## PROBLEM DETAILS
Quote all of the data below exactly, please.
Content starts
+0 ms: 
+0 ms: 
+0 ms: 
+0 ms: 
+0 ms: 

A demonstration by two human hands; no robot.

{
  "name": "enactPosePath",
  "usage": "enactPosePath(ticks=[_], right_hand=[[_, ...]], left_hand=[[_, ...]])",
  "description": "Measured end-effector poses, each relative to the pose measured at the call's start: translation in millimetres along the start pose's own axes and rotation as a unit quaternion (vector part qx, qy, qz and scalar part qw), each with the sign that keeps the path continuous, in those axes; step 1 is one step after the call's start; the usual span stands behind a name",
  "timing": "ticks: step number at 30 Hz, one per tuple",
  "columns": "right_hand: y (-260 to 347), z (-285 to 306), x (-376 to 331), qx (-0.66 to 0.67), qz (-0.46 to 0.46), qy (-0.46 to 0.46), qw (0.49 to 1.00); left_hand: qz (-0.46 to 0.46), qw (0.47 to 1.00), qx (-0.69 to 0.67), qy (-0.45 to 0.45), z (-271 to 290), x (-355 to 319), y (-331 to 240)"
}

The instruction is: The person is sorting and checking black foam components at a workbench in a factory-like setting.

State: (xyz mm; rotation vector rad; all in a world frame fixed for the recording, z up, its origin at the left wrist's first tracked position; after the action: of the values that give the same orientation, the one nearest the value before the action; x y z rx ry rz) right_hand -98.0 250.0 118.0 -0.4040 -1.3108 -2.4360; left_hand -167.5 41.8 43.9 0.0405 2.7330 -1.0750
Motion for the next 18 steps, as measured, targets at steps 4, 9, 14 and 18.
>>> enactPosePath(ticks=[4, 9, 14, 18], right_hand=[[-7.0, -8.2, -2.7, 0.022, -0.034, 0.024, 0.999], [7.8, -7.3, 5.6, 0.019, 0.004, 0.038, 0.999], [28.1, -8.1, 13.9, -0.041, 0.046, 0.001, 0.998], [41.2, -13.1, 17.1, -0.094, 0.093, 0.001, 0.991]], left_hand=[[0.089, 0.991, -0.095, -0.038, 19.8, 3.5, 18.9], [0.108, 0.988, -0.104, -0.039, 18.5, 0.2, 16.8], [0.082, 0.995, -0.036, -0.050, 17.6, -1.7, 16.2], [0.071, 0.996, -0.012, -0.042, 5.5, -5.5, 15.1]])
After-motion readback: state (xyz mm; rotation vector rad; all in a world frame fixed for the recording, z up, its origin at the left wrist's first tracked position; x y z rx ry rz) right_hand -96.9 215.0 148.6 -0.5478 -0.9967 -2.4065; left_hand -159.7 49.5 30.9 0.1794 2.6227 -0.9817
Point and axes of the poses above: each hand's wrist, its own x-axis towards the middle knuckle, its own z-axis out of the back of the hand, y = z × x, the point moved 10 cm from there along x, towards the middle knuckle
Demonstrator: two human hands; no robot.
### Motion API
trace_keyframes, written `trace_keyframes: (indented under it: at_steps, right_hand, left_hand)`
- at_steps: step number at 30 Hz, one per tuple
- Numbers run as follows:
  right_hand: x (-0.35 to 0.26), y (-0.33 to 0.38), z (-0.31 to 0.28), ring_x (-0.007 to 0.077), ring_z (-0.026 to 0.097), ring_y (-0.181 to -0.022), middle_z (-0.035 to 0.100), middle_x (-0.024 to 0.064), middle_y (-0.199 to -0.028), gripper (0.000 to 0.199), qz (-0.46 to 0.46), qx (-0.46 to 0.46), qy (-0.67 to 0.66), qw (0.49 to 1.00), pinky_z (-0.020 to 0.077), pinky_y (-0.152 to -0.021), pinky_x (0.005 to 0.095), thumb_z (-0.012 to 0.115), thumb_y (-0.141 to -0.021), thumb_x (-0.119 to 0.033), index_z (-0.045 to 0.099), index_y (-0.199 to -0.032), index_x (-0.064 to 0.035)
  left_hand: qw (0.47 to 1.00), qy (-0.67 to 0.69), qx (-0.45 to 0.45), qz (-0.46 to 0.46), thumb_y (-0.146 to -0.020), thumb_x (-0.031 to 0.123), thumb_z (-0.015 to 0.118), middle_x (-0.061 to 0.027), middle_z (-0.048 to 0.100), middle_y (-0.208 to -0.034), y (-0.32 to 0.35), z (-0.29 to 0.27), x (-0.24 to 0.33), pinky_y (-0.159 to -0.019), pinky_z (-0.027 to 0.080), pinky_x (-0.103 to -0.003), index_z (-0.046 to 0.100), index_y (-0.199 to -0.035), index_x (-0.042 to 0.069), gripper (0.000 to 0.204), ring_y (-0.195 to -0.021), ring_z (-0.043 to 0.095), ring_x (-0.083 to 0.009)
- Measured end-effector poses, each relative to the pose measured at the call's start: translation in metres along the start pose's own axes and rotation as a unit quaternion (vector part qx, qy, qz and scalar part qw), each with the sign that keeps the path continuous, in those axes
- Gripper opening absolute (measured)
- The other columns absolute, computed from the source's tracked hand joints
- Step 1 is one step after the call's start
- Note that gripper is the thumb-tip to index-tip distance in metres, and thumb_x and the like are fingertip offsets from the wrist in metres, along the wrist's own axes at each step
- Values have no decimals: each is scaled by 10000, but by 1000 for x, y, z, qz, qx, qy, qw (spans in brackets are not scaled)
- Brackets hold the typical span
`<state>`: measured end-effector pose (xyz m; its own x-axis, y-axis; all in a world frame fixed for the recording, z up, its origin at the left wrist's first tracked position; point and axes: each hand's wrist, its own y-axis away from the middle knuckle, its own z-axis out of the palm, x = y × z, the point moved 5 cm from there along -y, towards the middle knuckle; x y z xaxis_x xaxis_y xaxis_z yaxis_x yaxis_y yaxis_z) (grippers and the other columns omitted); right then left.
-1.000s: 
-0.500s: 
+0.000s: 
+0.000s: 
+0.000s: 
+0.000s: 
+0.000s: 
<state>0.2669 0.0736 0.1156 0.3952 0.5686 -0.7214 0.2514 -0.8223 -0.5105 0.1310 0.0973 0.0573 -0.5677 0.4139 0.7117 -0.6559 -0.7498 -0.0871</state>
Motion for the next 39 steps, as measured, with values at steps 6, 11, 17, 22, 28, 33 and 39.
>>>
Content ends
## ANSWER BOX
+0 ms: 
+0 ms: 
+0 ms: 
+0 ms: 
+0 ms: 

A demonstration by two human hands; no robot.

{
  "name": "enactPosePath",
  "usage": "enactPosePath(ticks=[_], right_hand=[[_, ...]], left_hand=[[_, ...]])",
  "description": "Measured end-effector poses, each relative to the pose measured at the call's start: translation in millimetres along the start pose's own axes and rotation as a unit quaternion (vector part qx, qy, qz and scalar part qw), each with the sign that keeps the path continuous, in those axes; step 1 is one step after the call's start; the usual span stands behind a name",
  "timing": "ticks: step number at 30 Hz, one per tuple",
  "columns": "right_hand: y (-260 to 347), z (-285 to 306), x (-376 to 331), qx (-0.66 to 0.67), qz (-0.46 to 0.46), qy (-0.46 to 0.46), qw (0.49 to 1.00); left_hand: qz (-0.46 to 0.46), qw (0.47 to 1.00), qx (-0.69 to 0.67), qy (-0.45 to 0.45), z (-271 to 290), x (-355 to 319), y (-331 to 240)"
}

The instruction is: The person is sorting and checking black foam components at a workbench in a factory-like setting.

State: (xyz mm; rotation vector rad; all in a world frame fixed for the recording, z up, its origin at the left wrist's first tracked position; after the action: of the values that give the same orientation, the one nearest the value before the action; x y z rx ry rz) right_hand -98.0 250.0 118.0 -0.4040 -1.3108 -2.4360; left_hand -167.5 41.8 43.9 0.0405 2.7330 -1.0750
Motion for the next 18 steps, as measured, targets at steps 4, 9, 14 and 18.
>>> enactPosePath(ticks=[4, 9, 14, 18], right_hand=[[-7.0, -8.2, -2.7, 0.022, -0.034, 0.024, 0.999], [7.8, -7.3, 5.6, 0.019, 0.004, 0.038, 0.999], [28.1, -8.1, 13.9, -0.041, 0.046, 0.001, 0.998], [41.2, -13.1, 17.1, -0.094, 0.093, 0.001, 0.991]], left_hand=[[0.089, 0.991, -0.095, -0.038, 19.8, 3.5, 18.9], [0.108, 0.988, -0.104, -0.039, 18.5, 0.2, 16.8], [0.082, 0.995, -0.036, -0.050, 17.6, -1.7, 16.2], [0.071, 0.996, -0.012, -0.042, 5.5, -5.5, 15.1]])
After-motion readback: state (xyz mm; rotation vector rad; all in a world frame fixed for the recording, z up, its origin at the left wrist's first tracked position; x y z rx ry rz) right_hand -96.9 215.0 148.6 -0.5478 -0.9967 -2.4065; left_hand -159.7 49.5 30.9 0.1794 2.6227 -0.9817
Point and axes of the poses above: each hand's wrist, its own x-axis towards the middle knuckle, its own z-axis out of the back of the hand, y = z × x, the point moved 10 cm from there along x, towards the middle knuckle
Demonstrator: two human hands; no robot.
### Motion API
trace_keyframes, written `trace_keyframes: (indented under it: at_steps, right_hand, left_hand)`
- at_steps: step number at 30 Hz, one per tuple
- Numbers run as follows:
  right_hand: x (-0.35 to 0.26), y (-0.33 to 0.38), z (-0.31 to 0.28), ring_x (-0.007 to 0.077), ring_z (-0.026 to 0.097), ring_y (-0.181 to -0.022), middle_z (-0.035 to 0.100), middle_x (-0.024 to 0.064), middle_y (-0.199 to -0.028), gripper (0.000 to 0.199), qz (-0.46 to 0.46), qx (-0.46 to 0.46), qy (-0.67 to 0.66), qw (0.49 to 1.00), pinky_z (-0.020 to 0.077), pinky_y (-0.152 to -0.021), pinky_x (0.005 to 0.095), thumb_z (-0.012 to 0.115), thumb_y (-0.141 to -0.021), thumb_x (-0.119 to 0.033), index_z (-0.045 to 0.099), index_y (-0.199 to -0.032), index_x (-0.064 to 0.035)
  left_hand: qw (0.47 to 1.00), qy (-0.67 to 0.69), qx (-0.45 to 0.45), qz (-0.46 to 0.46), thumb_y (-0.146 to -0.020), thumb_x (-0.031 to 0.123), thumb_z (-0.015 to 0.118), middle_x (-0.061 to 0.027), middle_z (-0.048 to 0.100), middle_y (-0.208 to -0.034), y (-0.32 to 0.35), z (-0.29 to 0.27), x (-0.24 to 0.33), pinky_y (-0.159 to -0.019), pinky_z (-0.027 to 0.080), pinky_x (-0.103 to -0.003), index_z (-0.046 to 0.100), index_y (-0.199 to -0.035), index_x (-0.042 to 0.069), gripper (0.000 to 0.204), ring_y (-0.195 to -0.021), ring_z (-0.043 to 0.095), ring_x (-0.083 to 0.009)
- Measured end-effector poses, each relative to the pose measured at the call's start: translation in metres along the start pose's own axes and rotation as a unit quaternion (vector part qx, qy, qz and scalar part qw), each with the sign that keeps the path continuous, in those axes
- Gripper opening absolute (measured)
- The other columns absolute, computed from the source's tracked hand joints
- Step 1 is one step after the call's start
- Note that gripper is the thumb-tip to index-tip distance in metres, and thumb_x and the like are fingertip offsets from the wrist in metres, along the wrist's own axes at each step
- Values have no decimals: each is scaled by 10000, but by 1000 for x, y, z, qz, qx, qy, qw (spans in brackets are not scaled)
- Brackets hold the typical span
`<state>`: measured end-effector pose (xyz m; its own x-axis, y-axis; all in a world frame fixed for the recording, z up, its origin at the left wrist's first tracked position; point and axes: each hand's wrist, its own y-axis away from the middle knuckle, its own z-axis out of the palm, x = y × z, the point moved 5 cm from there along -y, towards the middle knuckle; x y z xaxis_x xaxis_y xaxis_z yaxis_x yaxis_y yaxis_z) (grippers and the other columns omitted); right then left.
-1.000s: 
-0.500s: 
+0.000s: 
+0.000s: 
+0.000s: 
+0.000s: 
+0.000s: 
<state>0.2669 0.0736 0.1156 0.3952 0.5686 -0.7214 0.2514 -0.8223 -0.5105 0.1310 0.0973 0.0573 -0.5677 0.4139 0.7117 -0.6559 -0.7498 -0.0871</state>
Motion for the next 39 steps, as measured, with values at steps 6, 11, 17, 22, 28, 33 and 39.
>>>

Nothing remains to be added to the exercise.